Overview
DeepSeek-R1-Distill-Qwen-14B Overview
This model is a 14 billion parameter distilled version of DeepSeek AI's DeepSeek-R1, built upon the Qwen2.5 architecture. DeepSeek-R1 itself is a 671 billion total parameter (37 billion activated) Mixture-of-Experts (MoE) model, developed through large-scale reinforcement learning (RL) to excel in reasoning tasks without initial supervised fine-tuning (SFT).
Key Capabilities
- Reasoning Distillation: Leverages reasoning patterns from the larger DeepSeek-R1 model, demonstrating that complex reasoning can be effectively transferred to smaller models.

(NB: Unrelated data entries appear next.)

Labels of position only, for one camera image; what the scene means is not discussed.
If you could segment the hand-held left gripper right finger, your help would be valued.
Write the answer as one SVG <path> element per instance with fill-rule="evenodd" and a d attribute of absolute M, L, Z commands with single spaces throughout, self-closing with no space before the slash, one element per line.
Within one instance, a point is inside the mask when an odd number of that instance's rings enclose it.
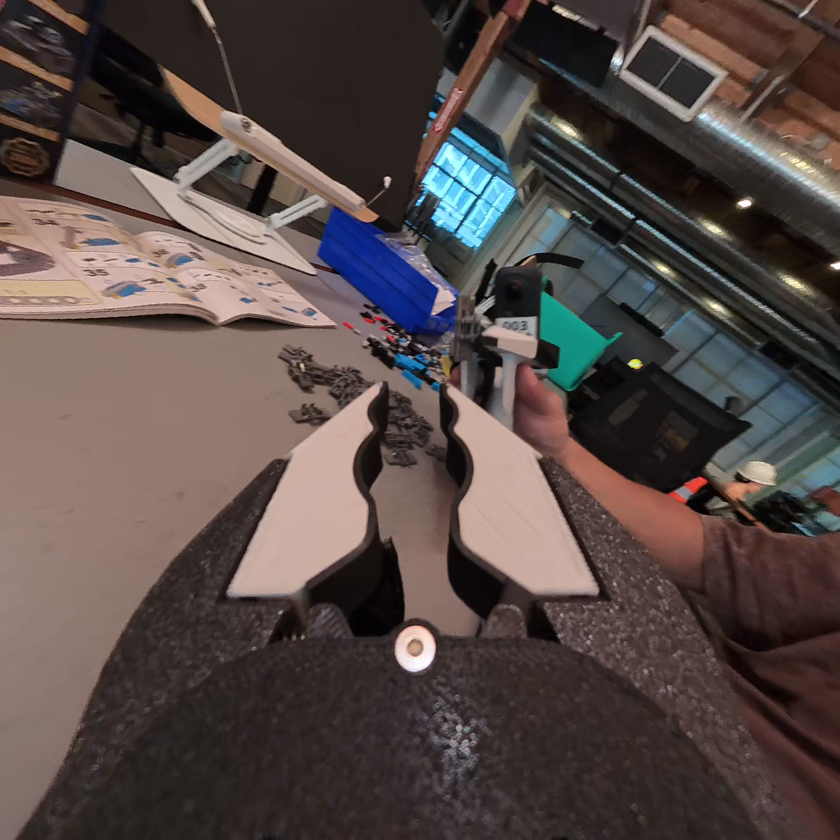
<path fill-rule="evenodd" d="M 457 486 L 448 580 L 474 613 L 498 604 L 597 600 L 600 582 L 549 480 L 547 463 L 452 385 L 439 394 L 446 469 Z"/>

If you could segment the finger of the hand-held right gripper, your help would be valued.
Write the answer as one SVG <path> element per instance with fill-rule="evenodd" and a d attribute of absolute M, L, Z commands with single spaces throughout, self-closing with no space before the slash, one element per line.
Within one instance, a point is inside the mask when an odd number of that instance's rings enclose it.
<path fill-rule="evenodd" d="M 539 340 L 525 332 L 494 324 L 478 337 L 478 347 L 499 356 L 512 355 L 531 361 L 538 355 Z"/>

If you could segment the pile of grey track pieces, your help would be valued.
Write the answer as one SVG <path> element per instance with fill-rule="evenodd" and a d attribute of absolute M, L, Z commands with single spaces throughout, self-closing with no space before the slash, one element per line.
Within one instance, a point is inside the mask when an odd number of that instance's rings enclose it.
<path fill-rule="evenodd" d="M 301 347 L 286 344 L 279 351 L 278 358 L 286 365 L 289 378 L 304 393 L 312 394 L 318 387 L 325 388 L 335 401 L 337 411 L 351 404 L 373 385 L 358 369 L 352 366 L 322 365 Z M 390 389 L 387 421 L 381 437 L 386 464 L 414 466 L 418 452 L 444 463 L 447 449 L 433 441 L 433 430 L 433 425 L 415 409 L 410 397 Z"/>

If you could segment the person's right forearm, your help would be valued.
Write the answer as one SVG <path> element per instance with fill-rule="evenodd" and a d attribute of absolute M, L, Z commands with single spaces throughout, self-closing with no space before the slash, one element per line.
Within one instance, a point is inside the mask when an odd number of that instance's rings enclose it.
<path fill-rule="evenodd" d="M 703 520 L 685 504 L 606 467 L 569 436 L 545 450 L 642 545 L 679 588 L 705 590 Z"/>

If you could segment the grey desk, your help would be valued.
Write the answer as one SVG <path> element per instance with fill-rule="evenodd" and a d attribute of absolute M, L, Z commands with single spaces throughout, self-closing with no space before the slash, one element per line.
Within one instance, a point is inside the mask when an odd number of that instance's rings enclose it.
<path fill-rule="evenodd" d="M 189 317 L 3 321 L 2 838 L 15 838 L 64 759 L 100 670 L 169 562 L 310 432 L 286 344 L 413 400 L 441 445 L 437 394 L 413 388 L 345 327 L 362 295 L 330 269 L 267 266 L 336 322 L 286 329 Z"/>

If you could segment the teal plastic bin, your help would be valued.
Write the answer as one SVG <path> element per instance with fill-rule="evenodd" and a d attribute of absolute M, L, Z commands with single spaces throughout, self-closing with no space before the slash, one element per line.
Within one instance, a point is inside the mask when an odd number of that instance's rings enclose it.
<path fill-rule="evenodd" d="M 559 362 L 548 372 L 548 378 L 564 392 L 572 393 L 622 336 L 622 332 L 616 332 L 606 338 L 546 291 L 542 293 L 539 338 L 559 349 Z"/>

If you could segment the bright window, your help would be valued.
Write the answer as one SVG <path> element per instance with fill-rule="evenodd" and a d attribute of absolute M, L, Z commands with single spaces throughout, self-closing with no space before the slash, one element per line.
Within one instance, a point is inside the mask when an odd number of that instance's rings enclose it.
<path fill-rule="evenodd" d="M 460 134 L 443 143 L 421 191 L 437 202 L 431 216 L 433 229 L 471 250 L 485 243 L 518 199 L 507 160 Z"/>

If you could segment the clear plastic bags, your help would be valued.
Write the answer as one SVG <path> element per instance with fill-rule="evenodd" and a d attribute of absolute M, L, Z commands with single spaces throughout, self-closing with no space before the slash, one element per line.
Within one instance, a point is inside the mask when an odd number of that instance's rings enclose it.
<path fill-rule="evenodd" d="M 418 247 L 414 236 L 410 232 L 379 233 L 376 237 L 385 247 L 424 277 L 433 282 L 440 280 L 441 276 L 438 271 Z"/>

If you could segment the blue storage bin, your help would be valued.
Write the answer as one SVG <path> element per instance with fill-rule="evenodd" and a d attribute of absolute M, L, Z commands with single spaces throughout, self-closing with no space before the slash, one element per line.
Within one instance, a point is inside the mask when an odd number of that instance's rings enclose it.
<path fill-rule="evenodd" d="M 433 313 L 434 284 L 379 237 L 372 224 L 332 209 L 318 257 L 405 331 L 441 335 L 455 325 L 455 304 Z"/>

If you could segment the black machine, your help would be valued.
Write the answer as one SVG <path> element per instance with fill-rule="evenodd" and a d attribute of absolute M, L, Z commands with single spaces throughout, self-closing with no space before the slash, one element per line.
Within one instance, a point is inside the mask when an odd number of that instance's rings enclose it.
<path fill-rule="evenodd" d="M 700 475 L 751 423 L 651 364 L 572 414 L 570 434 L 608 468 L 661 492 Z"/>

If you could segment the white ceiling vent unit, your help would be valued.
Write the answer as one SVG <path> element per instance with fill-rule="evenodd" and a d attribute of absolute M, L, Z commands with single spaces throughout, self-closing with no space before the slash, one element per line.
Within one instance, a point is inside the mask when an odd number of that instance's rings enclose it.
<path fill-rule="evenodd" d="M 618 77 L 689 123 L 727 79 L 728 70 L 650 25 L 628 50 Z"/>

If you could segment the person's brown shirt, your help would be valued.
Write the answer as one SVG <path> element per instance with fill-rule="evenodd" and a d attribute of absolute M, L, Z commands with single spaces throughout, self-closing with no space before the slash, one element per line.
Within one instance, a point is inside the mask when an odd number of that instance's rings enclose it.
<path fill-rule="evenodd" d="M 839 838 L 839 536 L 699 516 L 702 589 L 799 838 Z"/>

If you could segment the instruction manual booklet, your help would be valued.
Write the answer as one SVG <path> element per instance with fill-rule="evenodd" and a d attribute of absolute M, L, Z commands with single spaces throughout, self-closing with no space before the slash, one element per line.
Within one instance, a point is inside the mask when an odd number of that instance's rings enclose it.
<path fill-rule="evenodd" d="M 1 318 L 183 315 L 213 326 L 335 322 L 276 272 L 172 233 L 132 234 L 97 207 L 1 198 Z"/>

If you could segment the black board panel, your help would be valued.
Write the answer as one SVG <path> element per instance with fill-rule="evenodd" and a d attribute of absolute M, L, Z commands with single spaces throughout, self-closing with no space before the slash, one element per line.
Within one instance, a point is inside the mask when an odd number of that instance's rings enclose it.
<path fill-rule="evenodd" d="M 403 225 L 443 37 L 419 1 L 209 1 L 241 110 Z M 188 1 L 108 1 L 101 23 L 161 70 L 184 110 L 216 133 L 235 111 L 216 39 Z"/>

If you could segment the wooden post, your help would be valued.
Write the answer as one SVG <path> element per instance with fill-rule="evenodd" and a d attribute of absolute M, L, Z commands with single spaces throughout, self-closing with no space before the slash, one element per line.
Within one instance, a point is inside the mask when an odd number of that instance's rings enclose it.
<path fill-rule="evenodd" d="M 531 1 L 507 1 L 491 14 L 479 32 L 449 94 L 430 122 L 419 151 L 413 191 L 416 193 L 438 151 L 463 114 L 471 96 L 500 54 L 508 37 L 524 19 Z"/>

- Enhanced Performance: Achieves strong results across various benchmarks, particularly in math (AIME 2024 pass@1: 69.7, MATH-500 pass@1: 93.9) and coding (LiveCodeBench pass@1: 53.1, CodeForces rating: 1481), often outperforming models like GPT-4o-0513 and Claude-3.5-Sonnet-1022 in specific reasoning metrics.
- Qwen2.5 Base: Built on the Qwen2.5 series, inheriting its foundational language understanding and generation capabilities.
- Extended Context: Supports a context length of 32768 tokens, suitable for processing longer inputs and complex problem descriptions.
Good For
- Reasoning-Intensive Applications: Ideal for tasks requiring strong logical deduction, problem-solving, and chain-of-thought generation.
- Math and Code Generation: Excels in mathematical problem-solving and code-related benchmarks, making it suitable for technical domains.
- Resource-Efficient Deployment: As a distilled model, it offers a more efficient alternative to larger models while retaining significant reasoning prowess, making it suitable for environments with computational constraints.
- Research and Development: Provides a valuable open-source resource for further research into model distillation and reasoning capabilities.